Mayor Steve Martin and Councilman John Hamon were inspired to make the pitch to the City Council at its June 16 meeting after they attended a two-day water law conference in Sacramento, which the city paid for them to attend.
“We have water master plans all in place, but we don’t have a water element that defines what water means to us,” Martin said. “The city needs to come right out front with the statement: ‘Paso Robles will be the leader in the responsible use of water.’ ”
The Paso Robles General Plan already has elements for land use, traffic, housing, parks and recreation, conservation, open space, noise and public safety that “define quality of life issues and guidelines and restrictions and direction for construction in the city’s future,” Martin said. “It’s the way things are done and put together.”
Adding a water element to the mix would be a helpful way to communicate the city’s water resource plans in one place, Martin said.
Falling levels in the Paso Robles groundwater basin, which serves the city as well as unincorporated parts of northern San Luis Obispo County, combined with the mounting stresses of the state’s ongoing drought have made water a critical topic.
The city’s effort to secure various sources of water — groundwater, Salinas River underflow, supplemental Nacimiento Lake water and plans for recycled water — along with conservation efforts, means Paso Robles has the water to meet its population build-out of 44,000 people by 2045. But any new growth over the city’s current general plan would have to buy into supplemental water to offset the city’s need for groundwater.
Additionally, city staff is looking into completing a recycled water project in the next five years if demand calls for it.
Those plans are detailed in the city’s complex Urban Water Management Plan — which demonstrates that the city has reliable water supplies through the general plan’s build-out. Martin discussed city plans that detail regulations such as the city’s water-efficient landscape ordinance that cuts back on turf for new developments.
A specific water chapter in the general plan could include plans for drought-resistant construction techniques for new housing, for example.

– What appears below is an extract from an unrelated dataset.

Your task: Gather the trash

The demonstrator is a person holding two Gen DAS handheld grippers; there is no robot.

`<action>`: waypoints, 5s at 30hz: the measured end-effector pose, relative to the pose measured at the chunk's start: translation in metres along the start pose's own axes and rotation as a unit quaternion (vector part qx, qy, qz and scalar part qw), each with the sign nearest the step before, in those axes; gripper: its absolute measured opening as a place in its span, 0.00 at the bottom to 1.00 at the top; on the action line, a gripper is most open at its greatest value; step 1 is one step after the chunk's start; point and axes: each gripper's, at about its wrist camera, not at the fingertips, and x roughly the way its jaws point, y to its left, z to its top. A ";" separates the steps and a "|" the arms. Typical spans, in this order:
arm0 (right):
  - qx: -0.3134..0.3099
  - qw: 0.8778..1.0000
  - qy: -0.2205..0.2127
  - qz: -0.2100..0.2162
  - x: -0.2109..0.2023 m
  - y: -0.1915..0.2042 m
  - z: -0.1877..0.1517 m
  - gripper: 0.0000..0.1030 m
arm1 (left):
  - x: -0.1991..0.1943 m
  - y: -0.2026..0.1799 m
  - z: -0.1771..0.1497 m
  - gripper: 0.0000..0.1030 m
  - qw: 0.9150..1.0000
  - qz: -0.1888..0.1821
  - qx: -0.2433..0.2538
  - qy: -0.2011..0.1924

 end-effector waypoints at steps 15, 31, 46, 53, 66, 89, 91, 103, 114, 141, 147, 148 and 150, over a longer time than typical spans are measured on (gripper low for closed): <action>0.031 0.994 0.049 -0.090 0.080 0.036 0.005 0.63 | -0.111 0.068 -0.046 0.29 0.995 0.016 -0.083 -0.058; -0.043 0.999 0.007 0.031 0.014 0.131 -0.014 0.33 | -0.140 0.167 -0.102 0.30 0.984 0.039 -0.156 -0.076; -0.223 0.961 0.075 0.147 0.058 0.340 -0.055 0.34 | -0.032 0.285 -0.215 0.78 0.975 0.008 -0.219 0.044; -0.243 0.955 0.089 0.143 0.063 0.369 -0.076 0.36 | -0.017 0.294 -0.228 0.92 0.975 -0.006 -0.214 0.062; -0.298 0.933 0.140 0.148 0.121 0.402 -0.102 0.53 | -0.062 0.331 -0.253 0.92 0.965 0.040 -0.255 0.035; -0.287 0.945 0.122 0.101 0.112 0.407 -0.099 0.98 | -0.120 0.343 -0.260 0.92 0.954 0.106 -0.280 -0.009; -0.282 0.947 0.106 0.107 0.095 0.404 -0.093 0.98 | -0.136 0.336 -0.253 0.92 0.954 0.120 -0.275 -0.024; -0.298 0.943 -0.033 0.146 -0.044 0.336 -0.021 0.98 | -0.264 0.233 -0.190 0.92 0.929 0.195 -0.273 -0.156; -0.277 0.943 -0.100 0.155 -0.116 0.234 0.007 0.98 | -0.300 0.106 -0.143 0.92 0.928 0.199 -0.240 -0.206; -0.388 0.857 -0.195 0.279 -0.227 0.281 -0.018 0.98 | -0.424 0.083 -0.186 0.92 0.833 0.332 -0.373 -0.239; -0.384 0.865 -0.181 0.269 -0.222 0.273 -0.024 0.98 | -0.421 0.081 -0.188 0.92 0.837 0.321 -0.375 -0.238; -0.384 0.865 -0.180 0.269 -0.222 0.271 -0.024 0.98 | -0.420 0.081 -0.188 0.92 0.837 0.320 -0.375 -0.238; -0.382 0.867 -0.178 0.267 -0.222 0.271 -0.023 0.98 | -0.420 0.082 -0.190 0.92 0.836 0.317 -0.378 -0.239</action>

“I think if we make that a city priority in design going forward … other cities would be coming to us from the standpoint that Paso was the community that went from high water usage to low water usage and still maintained a beautiful community,” Martin said.

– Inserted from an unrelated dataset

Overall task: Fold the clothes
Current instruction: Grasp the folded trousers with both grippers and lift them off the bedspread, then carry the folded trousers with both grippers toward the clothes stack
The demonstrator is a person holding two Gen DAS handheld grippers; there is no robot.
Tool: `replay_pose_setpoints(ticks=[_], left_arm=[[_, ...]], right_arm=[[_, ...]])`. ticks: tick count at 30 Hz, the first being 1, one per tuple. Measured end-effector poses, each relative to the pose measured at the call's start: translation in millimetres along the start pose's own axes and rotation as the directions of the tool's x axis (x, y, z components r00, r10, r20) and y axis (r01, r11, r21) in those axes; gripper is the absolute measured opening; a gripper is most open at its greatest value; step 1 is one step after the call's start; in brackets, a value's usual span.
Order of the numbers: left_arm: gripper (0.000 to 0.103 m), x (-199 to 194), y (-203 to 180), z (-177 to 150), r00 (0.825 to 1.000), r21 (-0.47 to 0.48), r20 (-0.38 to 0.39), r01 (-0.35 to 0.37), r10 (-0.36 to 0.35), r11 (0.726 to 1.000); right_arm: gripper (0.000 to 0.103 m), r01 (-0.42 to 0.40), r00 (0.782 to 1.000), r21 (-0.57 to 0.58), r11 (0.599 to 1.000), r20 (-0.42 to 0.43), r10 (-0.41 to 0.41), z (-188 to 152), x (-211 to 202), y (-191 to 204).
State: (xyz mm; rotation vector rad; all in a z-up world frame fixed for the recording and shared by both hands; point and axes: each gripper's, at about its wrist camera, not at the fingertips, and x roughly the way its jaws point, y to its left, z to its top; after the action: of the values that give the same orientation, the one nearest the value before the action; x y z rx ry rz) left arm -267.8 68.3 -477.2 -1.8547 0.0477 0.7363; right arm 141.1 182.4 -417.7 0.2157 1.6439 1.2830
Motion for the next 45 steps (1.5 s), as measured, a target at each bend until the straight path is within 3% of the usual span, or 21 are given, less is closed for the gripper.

He’d also like the general plan to include recycled water systems planning and the creation of more storage facilities to manage rainfall.
“I’m sure there are many more (ideas),” Martin said, noting the process of adding to the general plan would require several public hearings and community input.
The City Council could decide later this year whether it would like to place the water element idea on a future council meeting agenda for discussion, Martin said.